The researchers concluded that the 'bottom' kids that got into super elite schools were are very unique, but similar in one way: They were super passionate about one specific thing. These kids were really spiky, not well-rounded. Effectively, Stanford et al. were actually asking the kids to come to their schools. These kids really didn't need the schools to begin with, they were going to continue doing their thing anyways. But those schools wanted those kids because of that passion.

So maybe then we should be trying to go for that approach when it comes to education for our children. Maybe we should be trying to make them super passionate about one specific thing and not trying to be well rounded; a 'T' shaped mind where they have a little bit of know-how about a lot of stuff and a lot of know-how about one thing instead of a '---' shaped mind where they know a little bit about a whole ton of things.

If anyone knows where the original paper is, PLEASE link it!


Only because there exist a few kids who are very passionate about a specific thing and thus admitted to a top school this does not imply, that the "typical" kid with this property will be admitted.

I would rather conjecture that many well-rounded pupils will get admitted plus a few (but not more) "special characters". Thus it would be a bad strategy if you want to go to Stanford to become passionate in only one thing.


From the research, what I took away was that you should just 'be awesome' at whatever you want to be 'awesome' at, work on those things, and not really care who 'wants' you. Like, all those students that did get in would have still gone and done the things that they wanted to do. They were that passionate. That, I think, is the 'better life' path. And since the original article that stated this HN thread was focused on people that are trying to have a better life, I think it has a lot to say. Instead of trying to kill your personality and passion and trying to be yet another perfect little gingerbread-man so you have a chance at the slot-machine that is college admissions, encourage your passions and grit and personality and live a life you want to live, have that better life now and do what you want to be doing. The 'typical' kid should go be passionate and love something and not give a damn about getting into Stanford. How to find that passion or that thing? I have no idea and am still searching myself. But I'd think that path of searching is a lot better than being yet another perfect applicant.


[flagged]


Username checks out.


People just love the nuclear down-vote-everything-you've-said-that-they-can option these days.


In high stakes games like college admissions, the pressure to win drives many people to commit fraud. I am skeptical that Chinese parents are committing fraud in greater numbers than American parents- it's just easier for admissions officers to filter and check the Chinese applicants (via interview to check the validity of the TOEFL score, as described in the article).

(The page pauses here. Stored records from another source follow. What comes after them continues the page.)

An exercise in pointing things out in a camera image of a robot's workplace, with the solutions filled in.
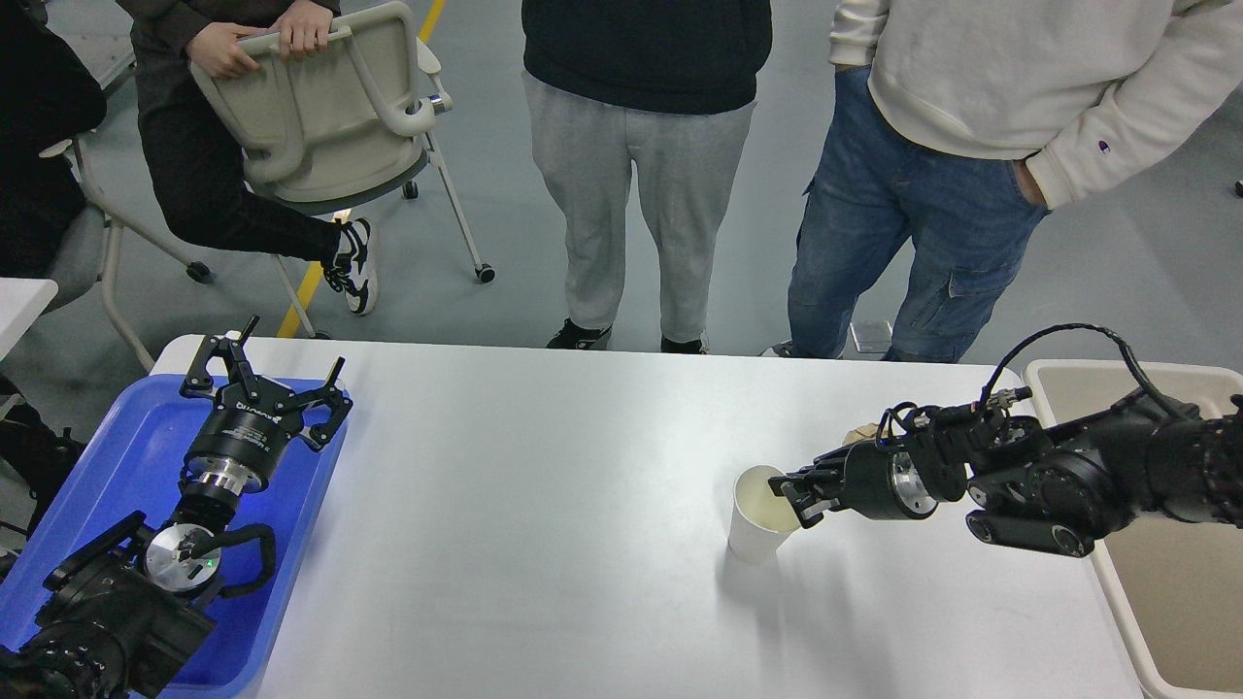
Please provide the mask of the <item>seated person's left hand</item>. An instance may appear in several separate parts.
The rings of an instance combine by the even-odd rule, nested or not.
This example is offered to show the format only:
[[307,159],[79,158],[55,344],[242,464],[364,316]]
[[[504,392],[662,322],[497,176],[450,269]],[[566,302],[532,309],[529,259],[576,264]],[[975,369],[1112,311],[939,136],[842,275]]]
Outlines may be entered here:
[[293,1],[267,27],[278,35],[277,49],[285,62],[302,61],[328,50],[329,26],[336,10],[317,1]]

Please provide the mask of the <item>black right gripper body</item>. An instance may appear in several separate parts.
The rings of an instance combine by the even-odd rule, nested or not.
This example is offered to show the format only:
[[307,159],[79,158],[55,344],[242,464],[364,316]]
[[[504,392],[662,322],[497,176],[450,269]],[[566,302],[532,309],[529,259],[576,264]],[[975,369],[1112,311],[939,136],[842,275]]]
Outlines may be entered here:
[[870,520],[926,520],[938,506],[906,451],[883,451],[873,442],[845,448],[839,501]]

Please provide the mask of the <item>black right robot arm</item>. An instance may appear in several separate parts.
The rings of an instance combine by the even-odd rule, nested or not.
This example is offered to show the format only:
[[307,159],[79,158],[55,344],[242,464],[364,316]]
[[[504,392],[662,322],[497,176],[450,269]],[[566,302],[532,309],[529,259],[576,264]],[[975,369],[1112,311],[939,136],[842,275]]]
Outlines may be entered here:
[[1134,522],[1241,525],[1241,415],[1203,417],[1158,392],[1131,346],[1112,330],[1136,388],[1095,415],[1043,427],[1011,415],[1030,388],[994,389],[968,404],[904,402],[878,433],[768,479],[804,529],[824,512],[924,520],[970,495],[968,530],[982,544],[1081,558]]

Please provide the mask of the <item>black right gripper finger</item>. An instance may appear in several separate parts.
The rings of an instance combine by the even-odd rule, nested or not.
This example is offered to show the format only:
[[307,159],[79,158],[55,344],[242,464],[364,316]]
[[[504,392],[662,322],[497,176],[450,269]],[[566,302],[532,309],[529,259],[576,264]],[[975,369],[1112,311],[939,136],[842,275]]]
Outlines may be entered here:
[[838,498],[845,486],[845,463],[853,447],[842,447],[815,456],[810,465],[769,478],[769,490],[778,498]]
[[803,529],[812,529],[820,522],[825,512],[839,512],[845,509],[842,505],[842,493],[844,488],[796,488],[796,485],[783,486],[783,496],[791,502],[796,514],[796,520]]

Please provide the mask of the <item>seated person's right hand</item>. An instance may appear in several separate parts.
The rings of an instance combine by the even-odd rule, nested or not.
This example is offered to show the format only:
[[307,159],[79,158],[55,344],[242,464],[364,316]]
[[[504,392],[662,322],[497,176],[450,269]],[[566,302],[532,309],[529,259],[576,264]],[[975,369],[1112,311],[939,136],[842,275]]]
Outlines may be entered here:
[[213,80],[237,80],[261,70],[256,58],[241,49],[240,41],[271,30],[237,22],[209,22],[186,44],[186,57]]

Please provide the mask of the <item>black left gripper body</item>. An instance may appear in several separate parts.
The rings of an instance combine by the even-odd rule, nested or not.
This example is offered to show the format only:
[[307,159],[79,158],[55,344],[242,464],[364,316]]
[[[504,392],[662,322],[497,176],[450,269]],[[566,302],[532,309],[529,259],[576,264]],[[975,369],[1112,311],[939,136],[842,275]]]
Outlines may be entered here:
[[291,439],[305,428],[308,403],[272,381],[260,381],[254,392],[240,383],[210,388],[208,381],[185,381],[184,396],[213,399],[184,456],[184,481],[214,483],[235,495],[266,490]]

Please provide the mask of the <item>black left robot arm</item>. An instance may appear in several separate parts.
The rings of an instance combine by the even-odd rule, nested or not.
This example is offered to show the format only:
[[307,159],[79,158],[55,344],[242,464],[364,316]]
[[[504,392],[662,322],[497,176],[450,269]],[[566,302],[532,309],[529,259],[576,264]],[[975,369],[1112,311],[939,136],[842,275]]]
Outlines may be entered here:
[[5,698],[229,698],[266,660],[353,407],[209,336],[129,386],[2,583]]

It would be interesting to read about what all parents do, instead of joining the popular parade of articles dehumanizing the Chinese.

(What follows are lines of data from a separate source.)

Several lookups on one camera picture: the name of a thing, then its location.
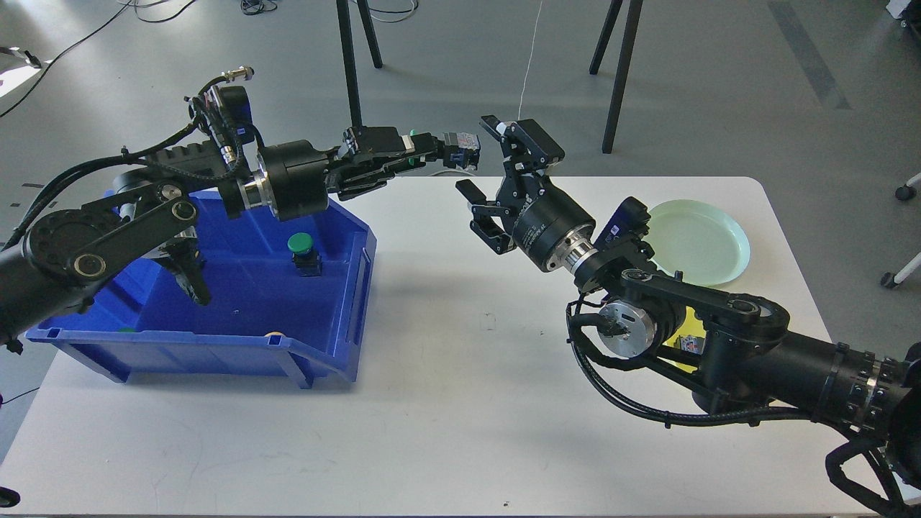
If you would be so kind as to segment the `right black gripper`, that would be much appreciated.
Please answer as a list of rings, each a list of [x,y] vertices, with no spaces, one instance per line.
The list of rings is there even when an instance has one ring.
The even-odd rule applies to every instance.
[[[548,169],[565,157],[565,151],[535,120],[503,122],[494,115],[481,116],[481,127],[500,144],[504,179],[496,200],[460,180],[457,190],[469,203],[470,228],[497,255],[515,245],[540,269],[562,266],[566,235],[572,230],[591,234],[596,221],[569,194],[550,180]],[[501,217],[505,232],[494,221]]]

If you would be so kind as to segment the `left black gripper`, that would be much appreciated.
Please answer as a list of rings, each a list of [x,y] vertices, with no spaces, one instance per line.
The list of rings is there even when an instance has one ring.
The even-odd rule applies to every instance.
[[[440,139],[429,132],[400,135],[395,127],[349,127],[340,160],[364,163],[335,170],[335,194],[345,202],[381,189],[398,174],[424,167],[425,157],[440,157],[440,151]],[[335,158],[335,147],[317,150],[306,139],[262,148],[258,178],[273,215],[287,221],[326,211],[327,174]]]

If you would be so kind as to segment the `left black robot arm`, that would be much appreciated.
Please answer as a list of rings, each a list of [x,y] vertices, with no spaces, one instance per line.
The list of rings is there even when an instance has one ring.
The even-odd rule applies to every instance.
[[[51,180],[2,249],[2,344],[55,315],[83,314],[96,293],[141,257],[151,257],[200,305],[210,302],[190,232],[195,191],[216,188],[228,217],[266,206],[286,221],[385,186],[399,173],[447,161],[448,144],[422,132],[351,127],[317,150],[304,139],[266,145],[251,121],[240,66],[187,98],[190,122],[157,145],[90,160]]]

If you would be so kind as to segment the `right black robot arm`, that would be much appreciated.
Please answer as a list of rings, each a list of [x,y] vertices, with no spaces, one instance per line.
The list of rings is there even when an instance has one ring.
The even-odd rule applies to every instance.
[[[520,249],[565,268],[568,341],[586,380],[618,409],[665,427],[809,420],[845,444],[825,457],[839,491],[887,517],[917,517],[897,481],[919,486],[919,345],[904,360],[789,331],[776,302],[685,283],[652,261],[647,207],[625,198],[599,238],[550,180],[565,151],[538,122],[481,118],[504,156],[490,200],[469,180],[471,229],[498,255]]]

>instead of joining the popular parade of articles dehumanizing the Chinese.

Did you read TFA? The entire thing is written from the perspective of individuals and their struggle.


In fact I did. It is possible we had different interpretations. The article highlighted a young woman's journey while pounding out the general "otherness" of the Chinese, and without any reflection on the parallels that occur everywhere. It's another to add to the pile.